**** Given records ****

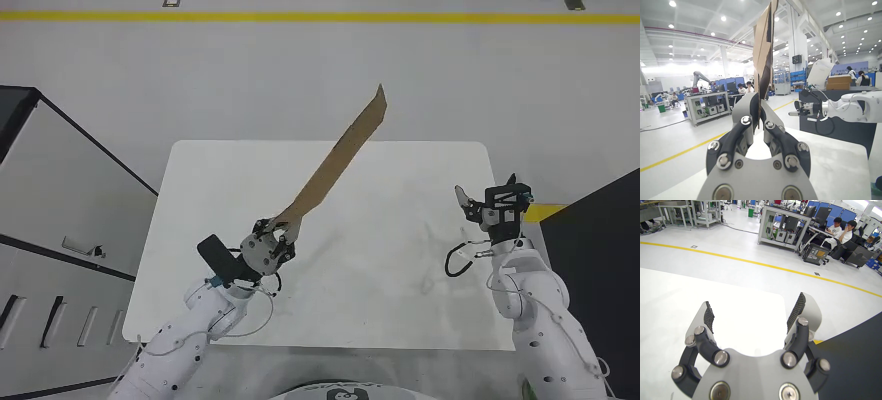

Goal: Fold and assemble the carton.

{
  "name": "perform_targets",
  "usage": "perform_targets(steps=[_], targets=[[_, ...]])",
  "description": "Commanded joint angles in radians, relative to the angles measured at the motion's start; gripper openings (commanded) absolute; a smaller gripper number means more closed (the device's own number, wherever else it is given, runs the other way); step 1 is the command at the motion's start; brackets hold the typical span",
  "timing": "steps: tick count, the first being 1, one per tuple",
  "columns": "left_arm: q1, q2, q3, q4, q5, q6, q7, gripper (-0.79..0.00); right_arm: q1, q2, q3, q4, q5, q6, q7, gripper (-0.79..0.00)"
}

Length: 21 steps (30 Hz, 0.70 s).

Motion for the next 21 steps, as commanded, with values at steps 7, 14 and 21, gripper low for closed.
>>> perform_targets(steps=[7,14,21], targets=[[-0.004,-0.008,0.005,0.023,-0.091,-0.09,0.019,-0.785,0.0,0.0,0.0,0.0,0.0,0.0,0.0,0.0],[-0.011,-0.015,0.007,0.034,-0.126,-0.138,0.029,-0.785,0.0,0.0,0.0,0.0,0.0,0.0,0.0,0.0],[-0.021,-0.013,-0.014,0.022,0.125,0.021,-0.021,-0.785,0.0,0.0,0.0,0.0,0.0,0.0,0.0,0.0]])
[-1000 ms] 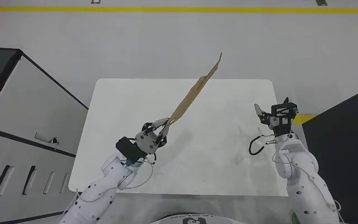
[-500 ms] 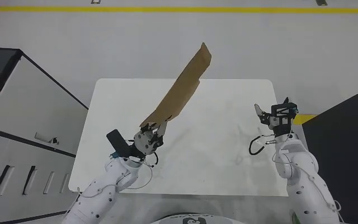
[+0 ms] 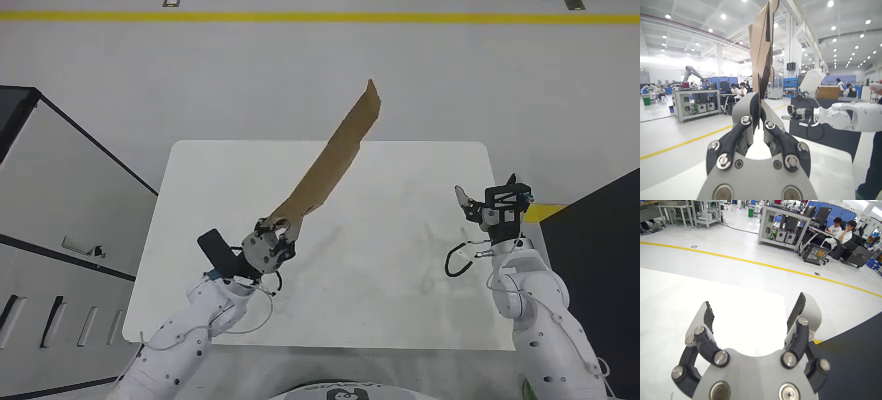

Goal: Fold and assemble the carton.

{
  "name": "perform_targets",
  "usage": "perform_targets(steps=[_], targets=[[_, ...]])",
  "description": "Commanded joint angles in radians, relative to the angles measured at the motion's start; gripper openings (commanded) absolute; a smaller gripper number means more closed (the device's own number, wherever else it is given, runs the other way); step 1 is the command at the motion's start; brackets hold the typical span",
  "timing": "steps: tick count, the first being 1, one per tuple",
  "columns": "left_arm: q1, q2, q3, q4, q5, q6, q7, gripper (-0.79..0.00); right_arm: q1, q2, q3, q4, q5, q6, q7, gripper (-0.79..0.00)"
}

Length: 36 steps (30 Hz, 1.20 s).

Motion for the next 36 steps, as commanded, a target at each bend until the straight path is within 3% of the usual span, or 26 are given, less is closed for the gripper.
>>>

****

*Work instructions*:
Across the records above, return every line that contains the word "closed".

*Expected output*:
  "description": "Commanded joint angles in radians, relative to the angles measured at the motion's start; gripper openings (commanded) absolute; a smaller gripper number means more closed (the device's own number, wherever else it is given, runs the other way); step 1 is the command at the motion's start; brackets hold the typical span",
Motion for the next 21 steps, as commanded, with values at steps 7, 14 and 21, gripper low for closed.
  "description": "Commanded joint angles in radians, relative to the angles measured at the motion's start; gripper openings (commanded) absolute; a smaller gripper number means more closed (the device's own number, wherever else it is given, runs the other way); step 1 is the command at the motion's start; brackets hold the typical span",
Motion for the next 36 steps, as commanded, a target at each bend until the straight path is within 3% of the usual span, or 26 are given, less is closed for the gripper.

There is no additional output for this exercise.